Visitors take in artwork by MFA student Claire Burke Dain in her studio. "In Transit" by MFA student Claire Burke Dain is displayed in her studio. MFA student Claire Burke Dain sits inside her studio.Photos: Martin Hernandez/UIC
The program is designed to allow students like Claire Burke Dain to focus almost exclusively on attending classes and creating their own work during their first year. They also take pedagogy classes, shadow teachers and in the second year teach their own classes.
Burke Dain said she is a painter, yet much of her work incorporates collage. Her line-based art focuses on transportation and moments of motion.
"It's this inside feeling of memory and remembering things and then looking out at the world at the same time and traveling through it," said Burke. "I'm trying to encapsulate that kind of wistfulness."
The ideas she explored in her first year helped fuel her second.
"My first year, I experimented a lot, and I created a lot of work," she said. "I figured out what I wanted my concentration to be on in my second year."
One draw for Burke Dain and other students in the program is its cost. With the teaching stipend and financial assistance, students only pay about one semester's tuition, said Young. Plus, being at a public institution, the program costs far less than MFA degrees at private universities, which can run into the low six figures for a two-year program.
But there was one final kicker for Burke Dain - her admiration for the artists who teach and have taught in the program. The celebrated artist Kerry James Marshall, who Burke Dain has long admired, previously taught here. And current professors Deborah Stratman and Jennifer Reeder, who both work in filmmaking, have also been among her favorites.
"I've always thought of UIC as a place where I wanted to do my MFA," she said. "I always wanted to teach, so that was another big pull for me."

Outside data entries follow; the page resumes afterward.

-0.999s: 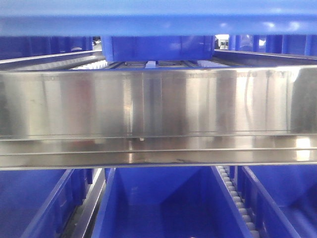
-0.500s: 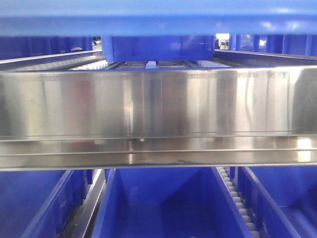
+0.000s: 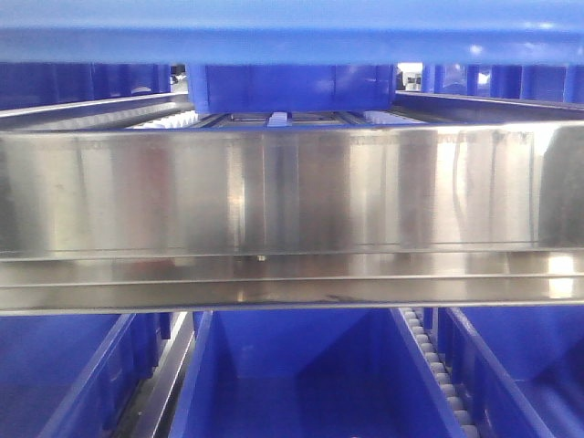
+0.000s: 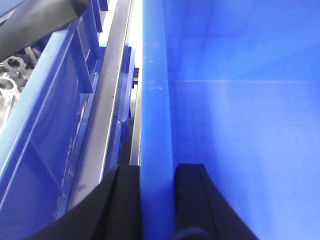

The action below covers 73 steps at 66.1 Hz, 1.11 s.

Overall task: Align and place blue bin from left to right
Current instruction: 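Lift the blue bin with both grippers and pull it out toward the robot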

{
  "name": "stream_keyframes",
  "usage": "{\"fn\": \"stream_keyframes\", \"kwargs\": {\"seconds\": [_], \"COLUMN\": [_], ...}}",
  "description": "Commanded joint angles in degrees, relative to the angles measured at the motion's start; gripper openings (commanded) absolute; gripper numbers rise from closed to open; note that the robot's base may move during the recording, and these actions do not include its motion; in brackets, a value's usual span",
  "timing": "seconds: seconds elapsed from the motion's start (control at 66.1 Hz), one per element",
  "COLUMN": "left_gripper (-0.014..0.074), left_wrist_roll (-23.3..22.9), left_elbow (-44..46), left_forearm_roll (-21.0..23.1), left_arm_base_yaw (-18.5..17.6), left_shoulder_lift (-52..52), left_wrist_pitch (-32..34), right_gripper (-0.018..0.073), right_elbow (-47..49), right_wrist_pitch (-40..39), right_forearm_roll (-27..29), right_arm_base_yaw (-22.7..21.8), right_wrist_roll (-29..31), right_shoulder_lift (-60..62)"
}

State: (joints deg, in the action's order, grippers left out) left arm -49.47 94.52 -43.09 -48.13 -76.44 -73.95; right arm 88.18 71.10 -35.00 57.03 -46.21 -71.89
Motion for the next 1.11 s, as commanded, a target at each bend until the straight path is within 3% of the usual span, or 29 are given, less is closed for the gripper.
{"fn": "stream_keyframes", "kwargs": {"seconds": [0.0,1.09], "left_gripper": [-0.0111,-0.0111], "left_wrist_roll": [-0.1,-0.1], "left_elbow": [0.5,0.5], "left_forearm_roll": [0.4,0.4], "left_arm_base_yaw": [-1.1,-1.1], "left_shoulder_lift": [0.5,0.5], "left_wrist_pitch": [7.8,7.6], "right_gripper": [-0.007,-0.007], "right_elbow": [0.6,0.6], "right_wrist_pitch": [-6.4,-9.0], "right_forearm_roll": [-0.9,-0.9], "right_arm_base_yaw": [0.8,0.8], "right_wrist_roll": [-0.2,-0.2], "right_shoulder_lift": [0.6,0.6]}}
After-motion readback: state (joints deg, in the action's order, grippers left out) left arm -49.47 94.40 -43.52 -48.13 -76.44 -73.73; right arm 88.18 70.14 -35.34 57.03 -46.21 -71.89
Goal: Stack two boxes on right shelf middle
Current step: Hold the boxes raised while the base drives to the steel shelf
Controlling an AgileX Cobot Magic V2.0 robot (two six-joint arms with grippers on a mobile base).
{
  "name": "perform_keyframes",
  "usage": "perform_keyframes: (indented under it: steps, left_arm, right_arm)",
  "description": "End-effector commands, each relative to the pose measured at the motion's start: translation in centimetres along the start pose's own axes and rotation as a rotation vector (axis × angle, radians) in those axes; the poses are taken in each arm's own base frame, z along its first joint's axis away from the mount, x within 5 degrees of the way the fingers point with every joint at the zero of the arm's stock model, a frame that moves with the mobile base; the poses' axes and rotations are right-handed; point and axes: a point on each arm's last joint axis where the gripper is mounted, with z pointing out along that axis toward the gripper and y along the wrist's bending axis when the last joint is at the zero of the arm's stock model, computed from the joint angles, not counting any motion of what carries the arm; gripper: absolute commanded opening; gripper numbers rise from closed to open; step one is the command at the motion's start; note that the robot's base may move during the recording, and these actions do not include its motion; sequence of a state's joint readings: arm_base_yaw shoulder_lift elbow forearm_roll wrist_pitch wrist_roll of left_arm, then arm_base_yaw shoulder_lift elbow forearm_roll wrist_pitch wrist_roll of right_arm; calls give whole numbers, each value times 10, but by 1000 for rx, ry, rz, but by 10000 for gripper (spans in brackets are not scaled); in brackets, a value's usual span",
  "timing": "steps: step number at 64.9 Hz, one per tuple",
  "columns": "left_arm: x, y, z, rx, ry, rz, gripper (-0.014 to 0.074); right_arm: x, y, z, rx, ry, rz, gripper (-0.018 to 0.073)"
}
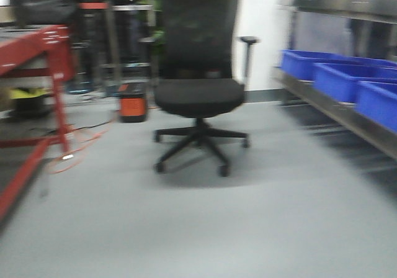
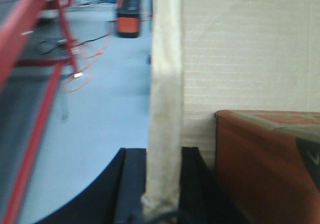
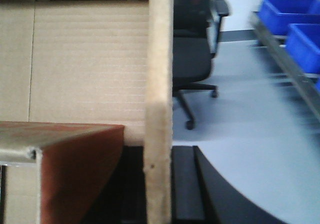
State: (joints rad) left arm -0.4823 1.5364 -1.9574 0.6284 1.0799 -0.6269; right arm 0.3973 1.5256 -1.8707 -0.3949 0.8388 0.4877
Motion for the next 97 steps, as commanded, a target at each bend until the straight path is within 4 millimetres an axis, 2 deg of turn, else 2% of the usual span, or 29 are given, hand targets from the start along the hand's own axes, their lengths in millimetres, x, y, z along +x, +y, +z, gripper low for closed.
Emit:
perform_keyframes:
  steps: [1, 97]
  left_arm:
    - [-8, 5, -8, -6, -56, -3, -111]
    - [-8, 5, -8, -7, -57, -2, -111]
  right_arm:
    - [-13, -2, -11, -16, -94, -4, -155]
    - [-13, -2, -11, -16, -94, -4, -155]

MFA student Michael Cunningham (right) discusses his sculptural instrument, "Bed," with Paul Dickinson, UIC lab specialist, moving image. MFA student Michael Cunningham discusses a class project with students in his undergraduate sculpture class.Photos: Martin Hernandez/UIC
Interdisciplinary artist and sculptor Michael Cunningham earned his bachelor's degree in English at UIC and fell in love with Chicago. As a result, UIC was his first choice for his MFA.
Cunningham has created large, sound-based interactive sculptures that look like xylophones. In the MFA thesis show, he'll invite visitors to participate in a collective tuning experiment with handmade instruments crafted from reclaimed materials.

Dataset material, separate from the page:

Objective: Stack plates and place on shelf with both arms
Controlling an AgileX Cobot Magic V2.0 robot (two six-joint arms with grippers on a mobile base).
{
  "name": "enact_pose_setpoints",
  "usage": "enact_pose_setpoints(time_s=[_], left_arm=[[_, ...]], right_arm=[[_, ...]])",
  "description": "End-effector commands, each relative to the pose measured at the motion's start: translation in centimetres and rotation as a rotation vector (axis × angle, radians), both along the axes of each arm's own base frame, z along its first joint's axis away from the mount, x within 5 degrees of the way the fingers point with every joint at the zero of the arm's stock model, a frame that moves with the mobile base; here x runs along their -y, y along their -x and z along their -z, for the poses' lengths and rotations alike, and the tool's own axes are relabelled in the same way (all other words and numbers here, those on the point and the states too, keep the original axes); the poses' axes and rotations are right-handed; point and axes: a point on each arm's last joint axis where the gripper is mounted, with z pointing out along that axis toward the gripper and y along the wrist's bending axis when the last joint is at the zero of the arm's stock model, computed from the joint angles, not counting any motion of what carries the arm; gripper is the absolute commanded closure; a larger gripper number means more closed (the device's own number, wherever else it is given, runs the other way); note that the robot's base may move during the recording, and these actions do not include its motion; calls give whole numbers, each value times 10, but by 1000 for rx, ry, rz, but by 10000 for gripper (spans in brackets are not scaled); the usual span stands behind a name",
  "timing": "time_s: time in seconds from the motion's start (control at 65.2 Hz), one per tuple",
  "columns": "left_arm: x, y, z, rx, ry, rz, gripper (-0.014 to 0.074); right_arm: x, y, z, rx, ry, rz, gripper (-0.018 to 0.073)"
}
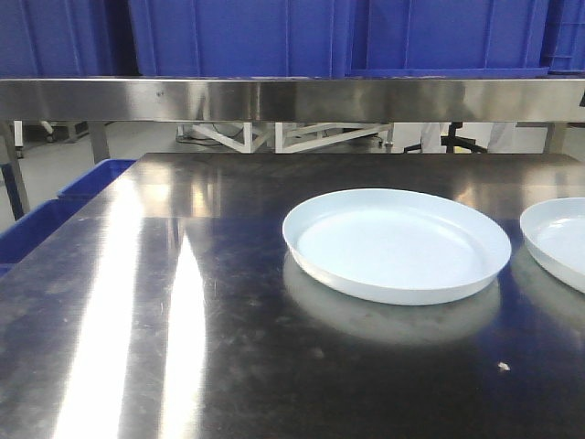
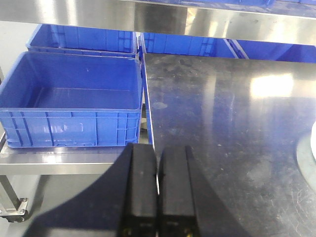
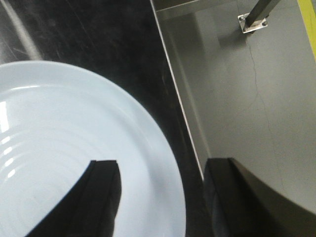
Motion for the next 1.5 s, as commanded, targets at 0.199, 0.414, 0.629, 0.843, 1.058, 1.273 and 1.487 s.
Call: enact_pose_setpoints(time_s=[0.199, 0.414, 0.629, 0.843, 1.058, 1.273, 1.487], left_arm=[[0, -3, -18, 118, 31, -12, 512], [0, -3, -18, 118, 31, -12, 512], [0, -3, -18, 118, 31, -12, 512], [0, -3, -18, 118, 31, -12, 512], [0, -3, -18, 118, 31, -12, 512], [0, -3, -18, 115, 31, -12, 512], [0, -3, -18, 115, 31, -12, 512]], right_arm=[[5, -9, -9, 65, 30, -1, 72], [6, -12, -1, 34, 28, -6, 72], [7, -14, 3, 22, 25, -6, 173], [8, -13, 1, 22, 47, -19, 487], [7, -10, -36, 138, 89, -18, 502], [1, 1, -91, 324, 134, -15, 502], [-25, 9, -126, 457, 94, -66, 502]])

Having access to large studios where he could create was important to him. His studio space is stuffed with big planks of wood, pieces of metal, acoustic and electric guitars and various types of amplifiers.

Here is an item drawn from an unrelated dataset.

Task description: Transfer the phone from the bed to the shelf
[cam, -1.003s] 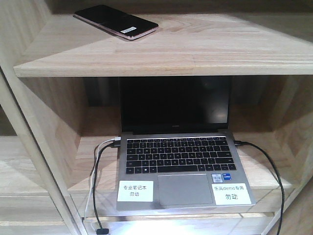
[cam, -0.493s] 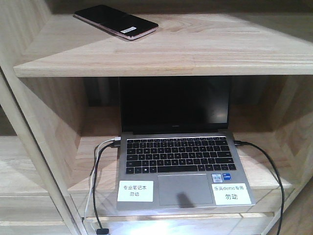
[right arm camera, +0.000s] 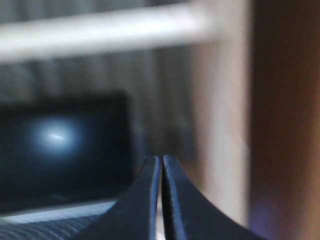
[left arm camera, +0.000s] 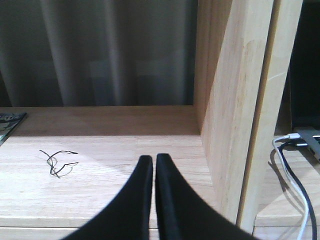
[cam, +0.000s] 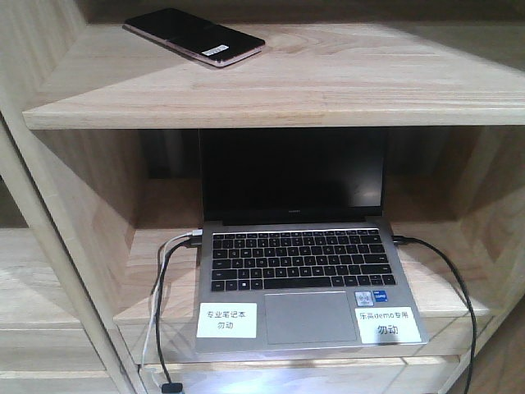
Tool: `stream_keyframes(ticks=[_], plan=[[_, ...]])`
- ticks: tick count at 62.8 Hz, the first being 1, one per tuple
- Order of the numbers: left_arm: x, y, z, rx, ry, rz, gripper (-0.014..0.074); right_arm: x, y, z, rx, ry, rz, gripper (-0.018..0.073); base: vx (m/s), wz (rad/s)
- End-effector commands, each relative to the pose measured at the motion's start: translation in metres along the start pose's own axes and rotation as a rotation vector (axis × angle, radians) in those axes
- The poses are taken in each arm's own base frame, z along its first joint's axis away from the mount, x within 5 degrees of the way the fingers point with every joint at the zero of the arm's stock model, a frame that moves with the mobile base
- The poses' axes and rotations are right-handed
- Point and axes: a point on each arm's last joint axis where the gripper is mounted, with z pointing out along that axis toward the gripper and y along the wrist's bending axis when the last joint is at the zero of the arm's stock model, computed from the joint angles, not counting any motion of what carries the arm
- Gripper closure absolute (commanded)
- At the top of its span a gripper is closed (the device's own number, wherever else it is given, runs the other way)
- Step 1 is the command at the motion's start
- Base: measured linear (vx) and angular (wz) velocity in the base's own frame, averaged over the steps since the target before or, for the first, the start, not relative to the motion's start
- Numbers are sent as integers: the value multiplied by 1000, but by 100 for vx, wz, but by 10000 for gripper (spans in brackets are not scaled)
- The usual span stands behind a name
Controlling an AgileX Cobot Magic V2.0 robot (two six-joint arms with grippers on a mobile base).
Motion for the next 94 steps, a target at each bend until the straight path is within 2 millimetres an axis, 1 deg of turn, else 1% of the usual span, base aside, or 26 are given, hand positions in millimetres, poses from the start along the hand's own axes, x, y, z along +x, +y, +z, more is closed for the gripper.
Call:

"What we have access to here is actually pretty incredible," said Cunningham.
What also sold him on UIC was the program's small size. Cunningham said the cohort is a tight-knit group that takes classes together. Having studios clustered in a single building creates a communal structure in which peers seek each other out for feedback, input and insights on their work.
"The intimacy of the program was very important to me," said Cunningham. "The people in my cohort I consider very good friends because we're small enough where we can all gather pretty often and we've all worked pretty hard to build that community."
Working with the faculty, which have their own connections to Chicago's larger artistic community, has been a positive experience, Cunningham said.
"Because we are a small cohort, they are really able to give us the attention that you really want when you are in an MFA program," he said. "I came in as one kind of maker, and I'm leaving as another kind of maker because I've been exposed to so many different new things."
In the undergraduate sculpture class Cunningham teaches, photography student Antoine Baldwin said Cunningham and other MFA students have set an example for him to follow. Now he's considering pursuing an MFA after graduating from UIC.
"It can open my eyes to the many things I can do," said Baldwin. "He's teaching me that everything around you is basically art."